- [PROBLEM REQUIREMENTS]: Starting from the first line below, repeat the data exactly through to the last.

- [AVAILABLE DATA]:
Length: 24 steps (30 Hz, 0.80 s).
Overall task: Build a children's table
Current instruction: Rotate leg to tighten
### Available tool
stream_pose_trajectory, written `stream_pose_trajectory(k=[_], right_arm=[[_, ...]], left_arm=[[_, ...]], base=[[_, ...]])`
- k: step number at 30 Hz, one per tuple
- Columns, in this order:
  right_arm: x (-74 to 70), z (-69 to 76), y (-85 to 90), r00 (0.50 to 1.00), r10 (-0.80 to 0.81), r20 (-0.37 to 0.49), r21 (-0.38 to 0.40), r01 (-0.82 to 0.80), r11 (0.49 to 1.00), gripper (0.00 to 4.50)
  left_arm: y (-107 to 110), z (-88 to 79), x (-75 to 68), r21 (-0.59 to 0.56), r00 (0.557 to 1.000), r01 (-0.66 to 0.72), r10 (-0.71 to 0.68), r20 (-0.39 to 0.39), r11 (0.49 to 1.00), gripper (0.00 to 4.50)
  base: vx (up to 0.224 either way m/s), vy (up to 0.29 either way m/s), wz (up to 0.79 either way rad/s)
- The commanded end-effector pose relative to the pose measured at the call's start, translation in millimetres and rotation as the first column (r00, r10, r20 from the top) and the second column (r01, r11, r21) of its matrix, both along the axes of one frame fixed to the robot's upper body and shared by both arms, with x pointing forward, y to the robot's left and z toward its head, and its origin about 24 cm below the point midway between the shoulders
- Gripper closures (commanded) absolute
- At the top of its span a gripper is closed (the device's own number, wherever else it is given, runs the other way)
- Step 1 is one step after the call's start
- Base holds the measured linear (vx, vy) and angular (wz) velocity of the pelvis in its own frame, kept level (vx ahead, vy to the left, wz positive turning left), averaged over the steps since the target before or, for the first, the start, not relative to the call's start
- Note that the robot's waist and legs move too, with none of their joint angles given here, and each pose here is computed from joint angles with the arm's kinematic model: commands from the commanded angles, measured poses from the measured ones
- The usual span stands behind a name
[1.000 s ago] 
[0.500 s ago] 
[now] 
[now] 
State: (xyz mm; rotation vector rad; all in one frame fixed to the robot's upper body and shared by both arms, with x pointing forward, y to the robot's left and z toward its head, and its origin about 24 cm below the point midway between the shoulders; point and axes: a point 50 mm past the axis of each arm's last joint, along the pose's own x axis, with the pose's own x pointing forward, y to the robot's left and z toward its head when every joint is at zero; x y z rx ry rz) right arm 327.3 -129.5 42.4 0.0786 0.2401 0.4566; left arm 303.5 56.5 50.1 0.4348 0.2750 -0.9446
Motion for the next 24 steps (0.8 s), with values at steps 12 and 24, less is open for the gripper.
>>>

- [YOUR SOLUTION]:
Length: 24 steps (30 Hz, 0.80 s).
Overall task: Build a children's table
Current instruction: Rotate leg to tighten
### Available tool
stream_pose_trajectory, written `stream_pose_trajectory(k=[_], right_arm=[[_, ...]], left_arm=[[_, ...]], base=[[_, ...]])`
- k: step number at 30 Hz, one per tuple
- Columns, in this order:
  right_arm: x (-74 to 70), z (-69 to 76), y (-85 to 90), r00 (0.50 to 1.00), r10 (-0.80 to 0.81), r20 (-0.37 to 0.49), r21 (-0.38 to 0.40), r01 (-0.82 to 0.80), r11 (0.49 to 1.00), gripper (0.00 to 4.50)
  left_arm: y (-107 to 110), z (-88 to 79), x (-75 to 68), r21 (-0.59 to 0.56), r00 (0.557 to 1.000), r01 (-0.66 to 0.72), r10 (-0.71 to 0.68), r20 (-0.39 to 0.39), r11 (0.49 to 1.00), gripper (0.00 to 4.50)
  base: vx (up to 0.224 either way m/s), vy (up to 0.29 either way m/s), wz (up to 0.79 either way rad/s)
- The commanded end-effector pose relative to the pose measured at the call's start, translation in millimetres and rotation as the first column (r00, r10, r20 from the top) and the second column (r01, r11, r21) of its matrix, both along the axes of one frame fixed to the robot's upper body and shared by both arms, with x pointing forward, y to the robot's left and z toward its head, and its origin about 24 cm below the point midway between the shoulders
- Gripper closures (commanded) absolute
- At the top of its span a gripper is closed (the device's own number, wherever else it is given, runs the other way)
- Step 1 is one step after the call's start
- Base holds the measured linear (vx, vy) and angular (wz) velocity of the pelvis in its own frame, kept level (vx ahead, vy to the left, wz positive turning left), averaged over the steps since the target before or, for the first, the start, not relative to the call's start
- Note that the robot's waist and legs move too, with none of their joint angles given here, and each pose here is computed from joint angles with the arm's kinematic model: commands from the commanded angles, measured poses from the measured ones
- The usual span stands behind a name
[1.000 s ago] 
[0.500 s ago] 
[now] 
[now] 
State: (xyz mm; rotation vector rad; all in one frame fixed to the robot's upper body and shared by both arms, with x pointing forward, y to the robot's left and z toward its head, and its origin about 24 cm below the point midway between the shoulders; point and axes: a point 50 mm past the axis of each arm's last joint, along the pose's own x axis, with the pose's own x pointing forward, y to the robot's left and z toward its head when every joint is at zero; x y z rx ry rz) right arm 327.3 -129.5 42.4 0.0786 0.2401 0.4566; left arm 303.5 56.5 50.1 0.4348 0.2750 -0.9446
Motion for the next 24 steps (0.8 s), with values at steps 12 and 24, less is open for the gripper.
>>>

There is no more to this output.